OREANDA-NEWS. Fitch Ratings has affirmed Trentino Sviluppo's (TS) Long-term foreign and local currency Issuer Default Ratings (IDRs) at 'A-' and Short-term foreign currency IDR at 'F2'. The Outlooks are Stable.

The affirmation and Stable Outlooks reflect Fitch's expectation that TS's financial profile will remain sound in the medium term, thanks to the potential extraordinary support from the Autonomous Province of Trento (PAT, A/Stable), which is TS's sponsor in case of need.

KEY RATING DRIVERS
Links to PAT
TS is fully owned by PAT, which has extensive control and oversight over its operations. TS has moderate strategic importance and integration to PAT, as mirrored by the lack of an explicit guarantee of all its liabilities. Nevertheless, Fitch believes that extraordinary support from PAT would be highly probable and timely, in case of need. Therefore, TS is classified as a credit-linked public-sector entity under Fitch's criteria and its ratings are notched down one level from those of PAT.

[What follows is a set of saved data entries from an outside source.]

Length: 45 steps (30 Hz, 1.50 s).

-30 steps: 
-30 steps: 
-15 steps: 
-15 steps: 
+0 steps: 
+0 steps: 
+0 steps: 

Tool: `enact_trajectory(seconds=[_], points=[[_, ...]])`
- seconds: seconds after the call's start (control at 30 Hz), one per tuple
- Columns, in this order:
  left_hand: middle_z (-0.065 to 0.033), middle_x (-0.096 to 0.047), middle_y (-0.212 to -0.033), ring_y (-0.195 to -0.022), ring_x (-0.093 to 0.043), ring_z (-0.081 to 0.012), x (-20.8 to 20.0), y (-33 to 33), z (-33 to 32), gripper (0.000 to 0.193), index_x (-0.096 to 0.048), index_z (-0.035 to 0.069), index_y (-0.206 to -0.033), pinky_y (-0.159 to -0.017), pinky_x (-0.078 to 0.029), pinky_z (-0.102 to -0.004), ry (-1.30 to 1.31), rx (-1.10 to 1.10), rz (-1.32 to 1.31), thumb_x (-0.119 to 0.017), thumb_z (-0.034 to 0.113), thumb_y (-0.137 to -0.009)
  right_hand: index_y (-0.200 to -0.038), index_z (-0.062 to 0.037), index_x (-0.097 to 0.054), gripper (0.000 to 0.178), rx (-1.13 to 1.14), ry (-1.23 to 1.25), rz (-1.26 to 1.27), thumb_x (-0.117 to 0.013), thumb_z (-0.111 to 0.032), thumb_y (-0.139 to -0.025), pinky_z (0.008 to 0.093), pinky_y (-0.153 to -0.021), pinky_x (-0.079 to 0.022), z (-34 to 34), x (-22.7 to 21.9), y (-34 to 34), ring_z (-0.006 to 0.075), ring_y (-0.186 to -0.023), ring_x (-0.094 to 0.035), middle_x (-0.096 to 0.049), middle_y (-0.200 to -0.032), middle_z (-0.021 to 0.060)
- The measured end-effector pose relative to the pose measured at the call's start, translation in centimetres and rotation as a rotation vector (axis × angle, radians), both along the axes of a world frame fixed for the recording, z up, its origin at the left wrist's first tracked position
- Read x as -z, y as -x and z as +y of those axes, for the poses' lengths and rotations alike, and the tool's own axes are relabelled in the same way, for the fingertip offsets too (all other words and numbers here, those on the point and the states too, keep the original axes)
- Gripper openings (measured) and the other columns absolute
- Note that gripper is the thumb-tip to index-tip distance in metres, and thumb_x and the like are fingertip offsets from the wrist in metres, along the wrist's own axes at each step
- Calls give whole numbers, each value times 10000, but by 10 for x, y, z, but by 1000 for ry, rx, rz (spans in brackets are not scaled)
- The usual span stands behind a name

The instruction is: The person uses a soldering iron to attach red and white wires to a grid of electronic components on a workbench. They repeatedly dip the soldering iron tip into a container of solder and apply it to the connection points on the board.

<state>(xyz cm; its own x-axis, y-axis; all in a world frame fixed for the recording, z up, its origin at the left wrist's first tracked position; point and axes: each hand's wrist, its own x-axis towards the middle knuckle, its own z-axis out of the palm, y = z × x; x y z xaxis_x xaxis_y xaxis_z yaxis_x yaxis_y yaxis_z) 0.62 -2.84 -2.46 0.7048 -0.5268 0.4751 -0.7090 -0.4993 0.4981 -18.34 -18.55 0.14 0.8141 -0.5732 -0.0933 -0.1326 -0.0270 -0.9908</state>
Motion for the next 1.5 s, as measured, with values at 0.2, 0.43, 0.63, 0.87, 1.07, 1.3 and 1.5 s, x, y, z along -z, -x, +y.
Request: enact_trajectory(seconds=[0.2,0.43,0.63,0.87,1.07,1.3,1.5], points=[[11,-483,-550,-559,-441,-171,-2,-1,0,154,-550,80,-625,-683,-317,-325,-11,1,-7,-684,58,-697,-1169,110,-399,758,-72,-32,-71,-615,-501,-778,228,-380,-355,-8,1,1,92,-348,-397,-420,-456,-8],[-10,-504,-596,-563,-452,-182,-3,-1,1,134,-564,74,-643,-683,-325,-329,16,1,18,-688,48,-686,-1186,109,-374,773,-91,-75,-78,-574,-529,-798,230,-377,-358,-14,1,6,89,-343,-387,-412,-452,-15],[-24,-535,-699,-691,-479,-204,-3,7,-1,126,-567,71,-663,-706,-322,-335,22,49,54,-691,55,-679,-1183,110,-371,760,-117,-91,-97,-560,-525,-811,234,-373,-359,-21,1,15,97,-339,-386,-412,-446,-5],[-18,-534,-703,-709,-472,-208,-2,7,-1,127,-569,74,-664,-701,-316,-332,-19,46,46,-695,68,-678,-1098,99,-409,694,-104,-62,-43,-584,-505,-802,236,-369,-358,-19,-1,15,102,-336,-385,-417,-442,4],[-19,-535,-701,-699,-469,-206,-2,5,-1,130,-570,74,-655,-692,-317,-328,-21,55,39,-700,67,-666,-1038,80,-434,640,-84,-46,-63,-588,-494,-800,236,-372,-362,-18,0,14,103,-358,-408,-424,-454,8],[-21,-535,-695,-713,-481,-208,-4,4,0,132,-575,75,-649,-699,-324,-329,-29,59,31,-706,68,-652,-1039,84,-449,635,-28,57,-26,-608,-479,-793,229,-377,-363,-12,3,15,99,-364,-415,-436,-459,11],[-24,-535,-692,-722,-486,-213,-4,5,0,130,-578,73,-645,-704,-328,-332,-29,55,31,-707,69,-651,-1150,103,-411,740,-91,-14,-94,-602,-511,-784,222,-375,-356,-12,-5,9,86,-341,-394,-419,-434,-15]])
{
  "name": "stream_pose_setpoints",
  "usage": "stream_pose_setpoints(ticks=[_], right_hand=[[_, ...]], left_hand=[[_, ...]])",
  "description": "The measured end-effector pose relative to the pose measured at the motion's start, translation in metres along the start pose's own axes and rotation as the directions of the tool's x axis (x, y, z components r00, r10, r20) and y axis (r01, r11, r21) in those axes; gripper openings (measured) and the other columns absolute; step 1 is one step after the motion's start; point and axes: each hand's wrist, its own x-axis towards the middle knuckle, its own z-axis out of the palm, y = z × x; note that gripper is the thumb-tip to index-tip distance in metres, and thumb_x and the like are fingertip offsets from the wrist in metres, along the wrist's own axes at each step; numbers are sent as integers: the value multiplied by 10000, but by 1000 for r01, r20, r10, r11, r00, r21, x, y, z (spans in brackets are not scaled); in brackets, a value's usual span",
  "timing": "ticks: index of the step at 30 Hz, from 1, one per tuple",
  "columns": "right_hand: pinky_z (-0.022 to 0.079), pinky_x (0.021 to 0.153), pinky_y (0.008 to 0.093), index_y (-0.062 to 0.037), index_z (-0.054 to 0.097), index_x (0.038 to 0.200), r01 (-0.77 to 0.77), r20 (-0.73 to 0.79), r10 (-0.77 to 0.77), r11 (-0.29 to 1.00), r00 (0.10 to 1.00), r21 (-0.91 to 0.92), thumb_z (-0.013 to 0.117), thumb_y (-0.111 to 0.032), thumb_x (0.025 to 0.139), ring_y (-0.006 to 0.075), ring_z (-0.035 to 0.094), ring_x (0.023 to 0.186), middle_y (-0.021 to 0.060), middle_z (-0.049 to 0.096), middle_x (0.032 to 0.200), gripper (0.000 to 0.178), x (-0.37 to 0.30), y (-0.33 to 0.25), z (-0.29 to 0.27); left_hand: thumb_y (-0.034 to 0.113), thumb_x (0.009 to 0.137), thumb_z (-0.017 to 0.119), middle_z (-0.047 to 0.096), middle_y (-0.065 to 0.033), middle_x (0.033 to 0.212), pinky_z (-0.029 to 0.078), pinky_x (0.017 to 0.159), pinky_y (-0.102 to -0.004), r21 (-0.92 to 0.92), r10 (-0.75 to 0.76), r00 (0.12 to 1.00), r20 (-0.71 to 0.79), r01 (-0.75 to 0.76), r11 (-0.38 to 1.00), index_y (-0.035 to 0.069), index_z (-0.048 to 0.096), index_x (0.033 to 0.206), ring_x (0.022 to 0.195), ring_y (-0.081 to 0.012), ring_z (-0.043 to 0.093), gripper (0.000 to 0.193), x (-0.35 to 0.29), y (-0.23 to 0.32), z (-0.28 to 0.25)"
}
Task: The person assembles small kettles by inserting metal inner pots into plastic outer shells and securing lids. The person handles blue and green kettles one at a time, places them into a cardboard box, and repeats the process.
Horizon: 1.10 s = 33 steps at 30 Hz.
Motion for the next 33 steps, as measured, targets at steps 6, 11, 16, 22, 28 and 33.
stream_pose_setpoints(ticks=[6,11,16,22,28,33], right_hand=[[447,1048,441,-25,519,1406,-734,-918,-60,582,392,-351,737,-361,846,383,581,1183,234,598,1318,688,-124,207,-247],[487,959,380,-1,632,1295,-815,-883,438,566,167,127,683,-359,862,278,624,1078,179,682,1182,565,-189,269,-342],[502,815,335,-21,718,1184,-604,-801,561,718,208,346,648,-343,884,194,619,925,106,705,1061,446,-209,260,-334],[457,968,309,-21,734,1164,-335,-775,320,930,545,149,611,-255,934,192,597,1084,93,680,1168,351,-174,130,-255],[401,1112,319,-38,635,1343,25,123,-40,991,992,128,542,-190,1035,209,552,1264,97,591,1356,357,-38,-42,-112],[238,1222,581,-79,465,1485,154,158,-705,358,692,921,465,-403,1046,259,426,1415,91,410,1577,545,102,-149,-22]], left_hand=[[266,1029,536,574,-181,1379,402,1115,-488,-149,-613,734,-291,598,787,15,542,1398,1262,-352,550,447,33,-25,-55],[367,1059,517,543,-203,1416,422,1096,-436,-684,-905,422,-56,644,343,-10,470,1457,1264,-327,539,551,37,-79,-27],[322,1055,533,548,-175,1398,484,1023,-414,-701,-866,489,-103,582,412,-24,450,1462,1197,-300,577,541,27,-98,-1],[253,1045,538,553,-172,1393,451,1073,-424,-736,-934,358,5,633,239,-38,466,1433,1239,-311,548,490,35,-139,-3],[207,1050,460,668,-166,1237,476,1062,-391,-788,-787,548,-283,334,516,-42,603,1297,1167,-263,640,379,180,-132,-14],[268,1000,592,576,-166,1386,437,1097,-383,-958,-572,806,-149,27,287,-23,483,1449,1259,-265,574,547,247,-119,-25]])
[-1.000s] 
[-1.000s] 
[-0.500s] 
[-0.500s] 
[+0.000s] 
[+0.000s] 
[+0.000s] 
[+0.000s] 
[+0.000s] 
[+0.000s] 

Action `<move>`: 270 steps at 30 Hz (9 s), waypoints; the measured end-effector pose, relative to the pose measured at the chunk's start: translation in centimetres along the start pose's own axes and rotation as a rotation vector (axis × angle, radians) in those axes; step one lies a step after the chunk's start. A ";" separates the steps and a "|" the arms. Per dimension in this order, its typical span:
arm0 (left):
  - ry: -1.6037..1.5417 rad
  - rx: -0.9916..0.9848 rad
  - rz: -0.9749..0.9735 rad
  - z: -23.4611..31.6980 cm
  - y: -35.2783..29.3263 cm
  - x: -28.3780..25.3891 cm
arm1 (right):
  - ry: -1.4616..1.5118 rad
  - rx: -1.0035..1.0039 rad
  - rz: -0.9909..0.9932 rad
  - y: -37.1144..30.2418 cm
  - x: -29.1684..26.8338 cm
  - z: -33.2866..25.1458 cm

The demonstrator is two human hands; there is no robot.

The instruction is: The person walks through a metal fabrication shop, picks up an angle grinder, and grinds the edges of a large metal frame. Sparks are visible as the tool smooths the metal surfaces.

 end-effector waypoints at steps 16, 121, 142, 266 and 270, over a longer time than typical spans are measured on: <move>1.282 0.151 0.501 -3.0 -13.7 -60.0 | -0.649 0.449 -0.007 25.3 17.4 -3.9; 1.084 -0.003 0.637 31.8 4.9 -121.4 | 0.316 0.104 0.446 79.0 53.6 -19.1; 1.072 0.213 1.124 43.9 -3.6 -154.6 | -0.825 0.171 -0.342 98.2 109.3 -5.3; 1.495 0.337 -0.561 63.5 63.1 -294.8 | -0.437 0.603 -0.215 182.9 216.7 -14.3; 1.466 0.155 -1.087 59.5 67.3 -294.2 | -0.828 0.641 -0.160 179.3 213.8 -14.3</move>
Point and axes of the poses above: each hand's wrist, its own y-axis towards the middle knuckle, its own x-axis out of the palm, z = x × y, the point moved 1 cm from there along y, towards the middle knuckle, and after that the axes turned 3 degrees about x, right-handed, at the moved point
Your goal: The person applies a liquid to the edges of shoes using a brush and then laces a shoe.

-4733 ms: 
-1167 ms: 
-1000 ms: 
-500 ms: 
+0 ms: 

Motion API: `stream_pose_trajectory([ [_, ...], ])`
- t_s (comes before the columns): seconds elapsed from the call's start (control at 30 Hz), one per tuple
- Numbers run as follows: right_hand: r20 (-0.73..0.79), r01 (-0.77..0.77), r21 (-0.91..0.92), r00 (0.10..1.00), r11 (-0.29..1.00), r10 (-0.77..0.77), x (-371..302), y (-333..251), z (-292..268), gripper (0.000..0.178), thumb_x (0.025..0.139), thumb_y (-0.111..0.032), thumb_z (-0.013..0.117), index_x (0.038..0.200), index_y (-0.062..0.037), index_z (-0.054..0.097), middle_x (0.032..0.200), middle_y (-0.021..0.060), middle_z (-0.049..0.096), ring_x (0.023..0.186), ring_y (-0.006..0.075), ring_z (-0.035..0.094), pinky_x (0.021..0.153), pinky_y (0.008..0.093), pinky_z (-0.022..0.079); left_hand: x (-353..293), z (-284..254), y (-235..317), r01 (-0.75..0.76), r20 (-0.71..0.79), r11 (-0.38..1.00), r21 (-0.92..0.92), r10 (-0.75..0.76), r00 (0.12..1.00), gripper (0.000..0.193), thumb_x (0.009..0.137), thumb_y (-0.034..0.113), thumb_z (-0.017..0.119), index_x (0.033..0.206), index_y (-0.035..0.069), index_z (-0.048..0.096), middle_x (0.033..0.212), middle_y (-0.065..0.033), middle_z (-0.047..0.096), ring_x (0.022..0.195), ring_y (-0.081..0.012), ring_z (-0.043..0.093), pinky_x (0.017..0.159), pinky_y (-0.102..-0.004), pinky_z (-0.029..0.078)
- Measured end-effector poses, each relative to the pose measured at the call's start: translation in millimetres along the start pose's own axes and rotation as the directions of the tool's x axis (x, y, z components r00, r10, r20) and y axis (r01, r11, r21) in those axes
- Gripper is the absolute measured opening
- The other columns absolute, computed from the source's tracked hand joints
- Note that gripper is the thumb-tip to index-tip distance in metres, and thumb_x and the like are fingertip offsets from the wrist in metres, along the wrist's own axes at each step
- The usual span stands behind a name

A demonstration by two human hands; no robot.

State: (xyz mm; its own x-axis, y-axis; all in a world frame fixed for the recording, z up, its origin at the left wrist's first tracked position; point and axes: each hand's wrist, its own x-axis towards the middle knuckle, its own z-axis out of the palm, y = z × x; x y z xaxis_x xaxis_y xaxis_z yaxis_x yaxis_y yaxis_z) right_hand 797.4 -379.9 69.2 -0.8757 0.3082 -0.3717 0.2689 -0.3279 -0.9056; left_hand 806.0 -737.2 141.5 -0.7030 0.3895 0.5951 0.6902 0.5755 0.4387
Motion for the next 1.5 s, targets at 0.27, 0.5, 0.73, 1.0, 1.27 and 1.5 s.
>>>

After the incorporation of PAT-owned Trentino Marketing in 2012 and the spin-off of most of its operations in 2013 (followed by a similar transaction in 2014 involving totally-owned companies), TS may be used to implement other extraordinary transactions in the foreseeable future, reflecting the sponsor's intention to streamline its provincial integrated public finance system and create possible synergies among the different companies. In these circumstances, as with Trentino Marketing, Fitch believes that TS's credit profile would not be materially altered.

Strategic Importance
TS's core mandate is to manage provincial funds (the main one being Fund 33-34) on behalf of PAT, which provides a fee for this activity. The 10 provincial funds under management, with assets totalling EUR1.15bn at mid-2015, have their own balance sheets and separate income statements from those of TS and a funding structure largely based on resources granted from PAT.

The funds managed on behalf of PAT are segregated from TS's assets and are reported under the line of PAT's balance sheet. Therefore, in the event of the funds' insolvency, creditors would be satisfied only against the specific funds' assets, leaving TS's balance sheet unaffected. In the case of insufficient assets in a fund to satisfy potential creditors, no recourse to PAT's and/or to TS's assets is formally envisaged. However, Fitch believes PAT could decide to intervene and repay creditors of the funds.

Control and Oversight
The relationship between TS and PAT is regulated by an agreement (the Convenzione), covering issues pertaining operations, investment as well as borrowing decisions, and also appoints the board of directors and auditors. TS's mandate is the provision of services to support local companies through the purchase, sale and leasing of assets, operated via equity injections and/or, mostly, via financial leases.

Sound Creditworthiness amid Growing Debt
Fitch expects TS's financial profile to remain sound in the medium term with a balanced income statement. The entity is highly capitalised (EUR200m equity, or about 60% of total assets) and a large portfolio of real estate assets (around EUR200m). TS receives rents generated from the Fund 33-34 portfolio of assets to service this direct borrowing. In case of insufficient rental income, the Provincial Law 6/99, art 33, 8ter, states that PAT would cover the gap, although the top-up guarantee may not be available on credit lines not originated under back-to-back transactions.

In order to keep the Funds 33-34 investment plan unaffected at EUR150m in 2015-2017 despite decreasing provincial subsidies, TS may decide to step in through direct borrowing, with a bond programme of EUR80m, likely split throughout 2016 and 2017. Consequently Fitch believes that total long-term debt will hover at EU100m in the medium term.

RATING SENSITIVITIES
TS's IDRs are credit linked to those of the PAT; therefore its ratings are sensitive to any change in the sponsor's ratings.

More formalised support from PAT, such as an explicit guarantee on all financial liabilities, could trigger an upgrade of TS's ratings, leading to rating equalisation with PAT. Conversely a dilution of PAT's support as evidenced by unsubsidised borrowing or income losses not compensated by support from PAT may lead to a downgrade, thereby widening TS's rating notch differential from its sponsor.